В Балтийском морском пароходстве меня охотно взяли вторым радистом, некоторое время я плавал на каботажной линии, потом мне открыли визу, и стал я ходить «в загранку». Росток, Роттердам, Антверпен, Гавр… Пароход был старенький, часто что-то ломалось, но экипаж, в большинстве своем прошедший войну, умел управиться с любой неожиданностью в море. Такого дружного, великолепного экипажа больше не встречалось в моей торгфлотской жизни. Но в 49-м (как раз Светка родила в том году Наташу) пароход, жестоко истрепанный штормом в Северном море, дал течь сразу в нескольких местах. Как мы дотянули до Калининграда, знает только морской бог. Ох, жалко было расставаться с нашим старичком. Ему выпала судьба забыто ржаветь на кладбище кораблей. А ведь он мог бы рассказать о многом. Не только у людей — у пароходов тоже свои судьбы.

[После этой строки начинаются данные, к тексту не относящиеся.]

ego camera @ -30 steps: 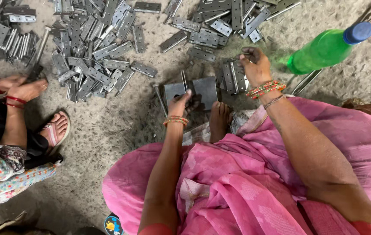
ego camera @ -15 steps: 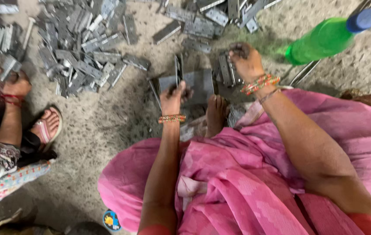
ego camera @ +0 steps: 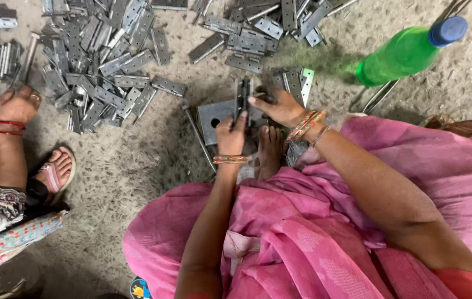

Спустя некоторое время меня назначили начальником радиостанции на другой сухогруз, поновее и покрупней прежнего. Плавал я на нем года полтора — пока не вспыхнул внезапный и резкий, как шторм в Бискайе, конфликт. Я и раньше замечал, когда старпом заходил в радиорубку, что он не просыхает. Но умел держаться, сильный был человек. А капитан, тоже охочий до выпивки, был слабохарактерный. В том памятном рейсе, по пути домой, в Роттердаме купили они ящик спиртного. До проливов как-то держались. Но, пройдя проливную зону, пустились во все тяжкие. Второй помощник, тридцатилетний атлет, упился до алкогольной комы. Врач на судне был новый, впервые в море, молоденький выпускник мединститута Калиткин. Можете себе представить, как он всполошился? Прибежал ко мне, попросил связаться с медслужбой пароходства, но вслед за ним в радиорубку ввалился старпом и запретил запрашивать берег. «Какой ты врач, если не можешь помочь больному?» — напустился он на Калиткина. Не знаю, «проходили» ли в институте такие случаи. Но, можно сказать, интуитивно Калиткин сделал все верно, откачал второго помощника, вывел из тяжелой комы. Аккуратно сделал соответствующую запись в амбулаторном журнале. Старпом потребовал уничтожить эту запись, вместо нее записать простуду или расстройство желудка, что угодно. «Как так? — опешил Калиткин. — Я записал все как было». — «Ничего не было, — холодно сказал старпом. — Если хочешь плавать с нами, сейчас же уничтожь запись». Калиткин уперся, старпом чуть не силой отобрал у него журнал и запись выдрал. Вот тут я и вмешался. Пришел с протестом к первому помощнику. Он успокоил меня, сказал, что разберется. Ни черта не разобрался. Забота у первого была одна — не выносить сор из избы, то бишь с парохода. Уже на подходе к Питеру произошел у нас острый разговор. Первый обвинил меня в том, что защищаю недисциплинированного доктора и «лью грязь» на свой пароход. Я вышел из себя (о чем жалею), накричал ему в благообразное щекастое лицо, кто именно поливает пароход грязью… Не хочется вспоминать… В кадрах плавсостава не удалось мне доказать правоту Калиткина и свою: влияние первого было несравнимо сильнее. Мне предложили решить конфликт по-хорошему, то есть подать заявление об увольнении по собственному желанию. Легко отделался, а то ведь мог, с моим-то упрямством, заработать «строгача» по партийной линии — крайне неприятное по тем временам взыскание — за какую-нибудь выдуманную провинность, за ослабление бдительности, например.